(EXTRACTED MATERIAL):
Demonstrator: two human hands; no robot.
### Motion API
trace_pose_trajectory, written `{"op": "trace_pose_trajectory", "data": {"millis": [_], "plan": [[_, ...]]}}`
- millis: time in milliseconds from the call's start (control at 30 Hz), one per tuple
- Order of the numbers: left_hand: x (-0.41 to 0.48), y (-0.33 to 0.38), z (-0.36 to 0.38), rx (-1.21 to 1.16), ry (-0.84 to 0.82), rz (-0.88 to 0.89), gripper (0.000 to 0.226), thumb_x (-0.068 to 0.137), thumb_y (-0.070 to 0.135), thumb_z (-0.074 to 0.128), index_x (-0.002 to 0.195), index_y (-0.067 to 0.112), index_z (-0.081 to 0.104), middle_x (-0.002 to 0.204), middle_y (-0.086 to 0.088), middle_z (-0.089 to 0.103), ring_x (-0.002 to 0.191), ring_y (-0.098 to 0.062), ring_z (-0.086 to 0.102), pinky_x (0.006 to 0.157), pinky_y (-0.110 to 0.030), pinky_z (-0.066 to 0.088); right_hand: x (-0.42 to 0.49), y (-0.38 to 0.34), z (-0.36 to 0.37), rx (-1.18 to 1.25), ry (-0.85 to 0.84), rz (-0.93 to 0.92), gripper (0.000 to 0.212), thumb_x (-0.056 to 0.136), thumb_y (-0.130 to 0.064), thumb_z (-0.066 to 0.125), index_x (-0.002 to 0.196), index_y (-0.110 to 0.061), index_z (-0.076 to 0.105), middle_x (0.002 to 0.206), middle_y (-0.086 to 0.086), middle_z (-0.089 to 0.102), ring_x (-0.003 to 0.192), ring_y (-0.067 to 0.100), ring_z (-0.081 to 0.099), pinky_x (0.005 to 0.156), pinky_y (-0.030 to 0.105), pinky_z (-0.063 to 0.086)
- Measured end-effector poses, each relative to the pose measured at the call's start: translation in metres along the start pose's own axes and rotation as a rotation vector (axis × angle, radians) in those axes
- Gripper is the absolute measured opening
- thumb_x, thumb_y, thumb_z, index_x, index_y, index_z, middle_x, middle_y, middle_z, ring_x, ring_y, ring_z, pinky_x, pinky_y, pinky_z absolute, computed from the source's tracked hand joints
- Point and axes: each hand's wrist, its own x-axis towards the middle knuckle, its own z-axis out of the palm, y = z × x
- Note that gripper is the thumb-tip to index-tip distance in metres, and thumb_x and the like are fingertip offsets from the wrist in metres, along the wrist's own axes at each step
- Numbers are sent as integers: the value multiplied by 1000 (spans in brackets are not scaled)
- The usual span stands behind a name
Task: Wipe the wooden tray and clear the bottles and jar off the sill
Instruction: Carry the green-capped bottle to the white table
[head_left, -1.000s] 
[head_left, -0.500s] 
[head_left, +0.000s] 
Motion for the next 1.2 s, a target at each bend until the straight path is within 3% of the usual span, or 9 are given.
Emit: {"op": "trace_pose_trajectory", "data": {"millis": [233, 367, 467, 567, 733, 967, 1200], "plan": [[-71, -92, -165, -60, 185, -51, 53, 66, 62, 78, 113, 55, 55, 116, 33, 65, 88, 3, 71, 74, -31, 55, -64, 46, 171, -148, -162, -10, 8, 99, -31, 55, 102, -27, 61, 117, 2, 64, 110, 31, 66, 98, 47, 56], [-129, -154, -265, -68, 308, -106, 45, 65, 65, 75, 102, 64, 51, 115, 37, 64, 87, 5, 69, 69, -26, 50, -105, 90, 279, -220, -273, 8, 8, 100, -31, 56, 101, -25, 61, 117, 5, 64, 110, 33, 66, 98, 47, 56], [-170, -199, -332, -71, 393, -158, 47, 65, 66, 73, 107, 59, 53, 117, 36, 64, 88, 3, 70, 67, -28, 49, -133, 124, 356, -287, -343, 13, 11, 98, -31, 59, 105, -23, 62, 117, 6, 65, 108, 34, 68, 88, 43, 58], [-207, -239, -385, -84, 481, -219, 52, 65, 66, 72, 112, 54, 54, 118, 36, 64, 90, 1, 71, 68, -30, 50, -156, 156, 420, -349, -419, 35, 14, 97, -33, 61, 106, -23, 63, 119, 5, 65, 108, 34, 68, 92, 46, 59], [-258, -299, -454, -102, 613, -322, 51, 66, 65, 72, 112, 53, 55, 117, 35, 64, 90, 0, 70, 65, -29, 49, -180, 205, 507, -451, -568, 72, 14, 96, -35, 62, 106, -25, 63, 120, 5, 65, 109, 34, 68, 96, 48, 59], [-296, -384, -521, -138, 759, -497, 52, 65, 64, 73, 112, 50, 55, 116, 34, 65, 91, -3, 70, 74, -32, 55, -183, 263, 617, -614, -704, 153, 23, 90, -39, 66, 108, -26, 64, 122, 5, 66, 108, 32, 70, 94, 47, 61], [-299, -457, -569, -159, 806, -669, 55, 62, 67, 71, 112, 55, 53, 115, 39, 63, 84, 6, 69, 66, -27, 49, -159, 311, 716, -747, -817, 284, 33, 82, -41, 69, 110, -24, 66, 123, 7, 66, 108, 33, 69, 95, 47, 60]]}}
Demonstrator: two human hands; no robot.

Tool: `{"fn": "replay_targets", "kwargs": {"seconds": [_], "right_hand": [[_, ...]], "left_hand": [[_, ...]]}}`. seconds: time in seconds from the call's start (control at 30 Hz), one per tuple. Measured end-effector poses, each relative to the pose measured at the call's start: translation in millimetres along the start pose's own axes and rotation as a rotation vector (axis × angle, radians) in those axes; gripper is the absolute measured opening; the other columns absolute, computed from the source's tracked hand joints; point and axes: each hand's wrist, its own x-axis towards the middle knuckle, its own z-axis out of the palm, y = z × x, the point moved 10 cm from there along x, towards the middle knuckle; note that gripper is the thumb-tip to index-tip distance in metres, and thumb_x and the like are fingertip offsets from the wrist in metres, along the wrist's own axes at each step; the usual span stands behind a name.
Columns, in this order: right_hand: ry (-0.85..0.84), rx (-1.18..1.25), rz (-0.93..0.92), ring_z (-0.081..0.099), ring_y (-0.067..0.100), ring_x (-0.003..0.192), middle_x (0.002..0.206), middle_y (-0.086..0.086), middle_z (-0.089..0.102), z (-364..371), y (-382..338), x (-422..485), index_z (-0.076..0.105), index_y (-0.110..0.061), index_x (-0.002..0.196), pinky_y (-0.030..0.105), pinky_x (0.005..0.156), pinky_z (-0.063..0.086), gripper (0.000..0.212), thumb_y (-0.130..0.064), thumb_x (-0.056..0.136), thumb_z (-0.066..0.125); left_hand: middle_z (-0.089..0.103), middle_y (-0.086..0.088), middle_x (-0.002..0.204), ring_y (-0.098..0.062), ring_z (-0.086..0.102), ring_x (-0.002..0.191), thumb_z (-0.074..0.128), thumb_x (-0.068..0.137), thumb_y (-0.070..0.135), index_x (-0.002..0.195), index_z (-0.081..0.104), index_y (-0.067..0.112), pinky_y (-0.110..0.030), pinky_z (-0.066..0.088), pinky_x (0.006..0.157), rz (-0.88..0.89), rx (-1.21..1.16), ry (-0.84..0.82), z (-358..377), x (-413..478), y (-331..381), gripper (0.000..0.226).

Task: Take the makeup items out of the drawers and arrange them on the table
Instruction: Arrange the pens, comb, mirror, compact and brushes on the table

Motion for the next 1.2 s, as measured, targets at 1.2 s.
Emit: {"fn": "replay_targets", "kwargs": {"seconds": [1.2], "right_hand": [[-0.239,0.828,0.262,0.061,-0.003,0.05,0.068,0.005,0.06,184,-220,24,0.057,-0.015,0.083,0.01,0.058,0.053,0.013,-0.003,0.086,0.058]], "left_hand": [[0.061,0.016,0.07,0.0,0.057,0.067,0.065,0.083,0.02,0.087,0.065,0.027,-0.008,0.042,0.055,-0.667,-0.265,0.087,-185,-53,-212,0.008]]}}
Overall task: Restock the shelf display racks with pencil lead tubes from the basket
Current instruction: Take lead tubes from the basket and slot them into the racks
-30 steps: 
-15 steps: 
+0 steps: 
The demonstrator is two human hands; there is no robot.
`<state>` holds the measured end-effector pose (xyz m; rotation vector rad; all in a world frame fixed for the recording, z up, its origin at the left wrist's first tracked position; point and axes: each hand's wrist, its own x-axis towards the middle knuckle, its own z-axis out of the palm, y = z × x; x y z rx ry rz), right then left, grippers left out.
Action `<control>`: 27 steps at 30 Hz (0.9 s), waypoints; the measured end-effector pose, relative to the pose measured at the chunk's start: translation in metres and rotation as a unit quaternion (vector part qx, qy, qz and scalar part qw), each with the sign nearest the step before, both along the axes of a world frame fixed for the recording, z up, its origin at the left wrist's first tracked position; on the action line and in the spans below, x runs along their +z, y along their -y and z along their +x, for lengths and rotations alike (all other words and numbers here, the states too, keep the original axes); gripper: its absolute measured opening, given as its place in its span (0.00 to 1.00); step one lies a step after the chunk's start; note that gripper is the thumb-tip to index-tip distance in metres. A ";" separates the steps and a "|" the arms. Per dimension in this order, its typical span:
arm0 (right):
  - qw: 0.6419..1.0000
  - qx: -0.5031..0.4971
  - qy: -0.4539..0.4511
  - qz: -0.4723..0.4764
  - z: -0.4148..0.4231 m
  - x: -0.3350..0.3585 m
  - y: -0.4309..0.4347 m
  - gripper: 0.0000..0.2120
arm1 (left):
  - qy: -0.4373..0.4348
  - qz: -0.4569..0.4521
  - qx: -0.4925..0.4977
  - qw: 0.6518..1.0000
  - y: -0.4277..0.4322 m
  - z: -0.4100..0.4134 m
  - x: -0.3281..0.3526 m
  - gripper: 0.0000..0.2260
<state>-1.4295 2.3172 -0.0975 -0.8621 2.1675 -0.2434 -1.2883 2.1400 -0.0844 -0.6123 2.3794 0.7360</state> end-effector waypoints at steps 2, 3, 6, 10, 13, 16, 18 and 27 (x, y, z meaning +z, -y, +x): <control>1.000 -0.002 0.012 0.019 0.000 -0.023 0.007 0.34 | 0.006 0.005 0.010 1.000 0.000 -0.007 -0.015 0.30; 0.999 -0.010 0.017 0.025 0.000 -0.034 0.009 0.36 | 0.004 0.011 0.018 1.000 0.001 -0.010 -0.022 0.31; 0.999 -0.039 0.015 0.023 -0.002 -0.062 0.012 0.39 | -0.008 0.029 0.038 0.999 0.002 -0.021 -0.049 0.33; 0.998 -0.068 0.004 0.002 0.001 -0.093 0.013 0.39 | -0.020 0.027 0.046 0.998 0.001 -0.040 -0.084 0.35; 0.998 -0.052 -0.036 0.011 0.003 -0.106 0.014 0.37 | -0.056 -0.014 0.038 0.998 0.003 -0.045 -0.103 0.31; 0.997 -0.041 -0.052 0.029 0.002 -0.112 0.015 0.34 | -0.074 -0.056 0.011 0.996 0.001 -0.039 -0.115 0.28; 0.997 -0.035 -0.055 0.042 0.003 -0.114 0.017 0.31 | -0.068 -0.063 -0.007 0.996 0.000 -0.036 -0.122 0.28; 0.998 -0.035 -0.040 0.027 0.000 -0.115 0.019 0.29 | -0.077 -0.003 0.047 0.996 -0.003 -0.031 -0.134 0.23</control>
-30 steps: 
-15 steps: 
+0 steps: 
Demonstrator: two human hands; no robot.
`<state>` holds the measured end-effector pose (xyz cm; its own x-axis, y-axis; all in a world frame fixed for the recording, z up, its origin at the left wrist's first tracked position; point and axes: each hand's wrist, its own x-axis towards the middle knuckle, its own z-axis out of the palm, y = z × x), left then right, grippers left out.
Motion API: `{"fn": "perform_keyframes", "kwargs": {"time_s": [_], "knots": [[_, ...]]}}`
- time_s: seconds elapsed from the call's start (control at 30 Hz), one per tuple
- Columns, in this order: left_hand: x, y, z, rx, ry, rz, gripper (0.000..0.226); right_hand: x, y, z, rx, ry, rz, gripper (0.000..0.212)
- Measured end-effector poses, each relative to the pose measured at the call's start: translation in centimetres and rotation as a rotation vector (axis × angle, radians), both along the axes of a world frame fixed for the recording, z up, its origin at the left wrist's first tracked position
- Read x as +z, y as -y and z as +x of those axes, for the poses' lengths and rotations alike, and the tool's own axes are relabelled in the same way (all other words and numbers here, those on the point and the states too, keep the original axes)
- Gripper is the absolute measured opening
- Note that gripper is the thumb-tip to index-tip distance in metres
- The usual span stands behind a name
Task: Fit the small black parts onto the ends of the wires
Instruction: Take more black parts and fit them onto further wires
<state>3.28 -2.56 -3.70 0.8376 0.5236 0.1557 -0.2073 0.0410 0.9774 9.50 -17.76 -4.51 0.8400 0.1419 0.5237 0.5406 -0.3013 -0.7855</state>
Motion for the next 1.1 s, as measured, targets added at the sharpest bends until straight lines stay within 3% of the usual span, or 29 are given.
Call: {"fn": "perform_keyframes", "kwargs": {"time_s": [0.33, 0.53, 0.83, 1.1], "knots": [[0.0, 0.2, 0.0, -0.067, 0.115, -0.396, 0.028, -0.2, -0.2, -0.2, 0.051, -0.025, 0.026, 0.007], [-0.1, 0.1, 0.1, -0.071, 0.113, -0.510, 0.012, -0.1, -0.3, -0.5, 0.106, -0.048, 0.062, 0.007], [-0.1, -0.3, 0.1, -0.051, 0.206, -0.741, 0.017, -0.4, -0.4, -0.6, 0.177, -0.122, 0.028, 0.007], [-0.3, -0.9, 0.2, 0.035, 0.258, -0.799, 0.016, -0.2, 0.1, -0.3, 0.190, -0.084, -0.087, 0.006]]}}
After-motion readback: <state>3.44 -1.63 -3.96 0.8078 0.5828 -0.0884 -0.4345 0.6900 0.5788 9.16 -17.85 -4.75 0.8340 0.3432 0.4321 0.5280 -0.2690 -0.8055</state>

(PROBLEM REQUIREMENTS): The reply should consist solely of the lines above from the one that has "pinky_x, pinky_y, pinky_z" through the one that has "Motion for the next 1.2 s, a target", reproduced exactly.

(EXPECTED ANSWER):
- thumb_x, thumb_y, thumb_z, index_x, index_y, index_z, middle_x, middle_y, middle_z, ring_x, ring_y, ring_z, pinky_x, pinky_y, pinky_z absolute, computed from the source's tracked hand joints
- Point and axes: each hand's wrist, its own x-axis towards the middle knuckle, its own z-axis out of the palm, y = z × x
- Note that gripper is the thumb-tip to index-tip distance in metres, and thumb_x and the like are fingertip offsets from the wrist in metres, along the wrist's own axes at each step
- Numbers are sent as integers: the value multiplied by 1000 (spans in brackets are not scaled)
- The usual span stands behind a name
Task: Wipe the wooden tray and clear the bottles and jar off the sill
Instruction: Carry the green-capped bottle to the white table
[head_left, -1.000s] 
[head_left, -0.500s] 
[head_left, +0.000s] 
Motion for the next 1.2 s, a target at each bend until the straight path is within 3% of the usual span, or 9 are given.

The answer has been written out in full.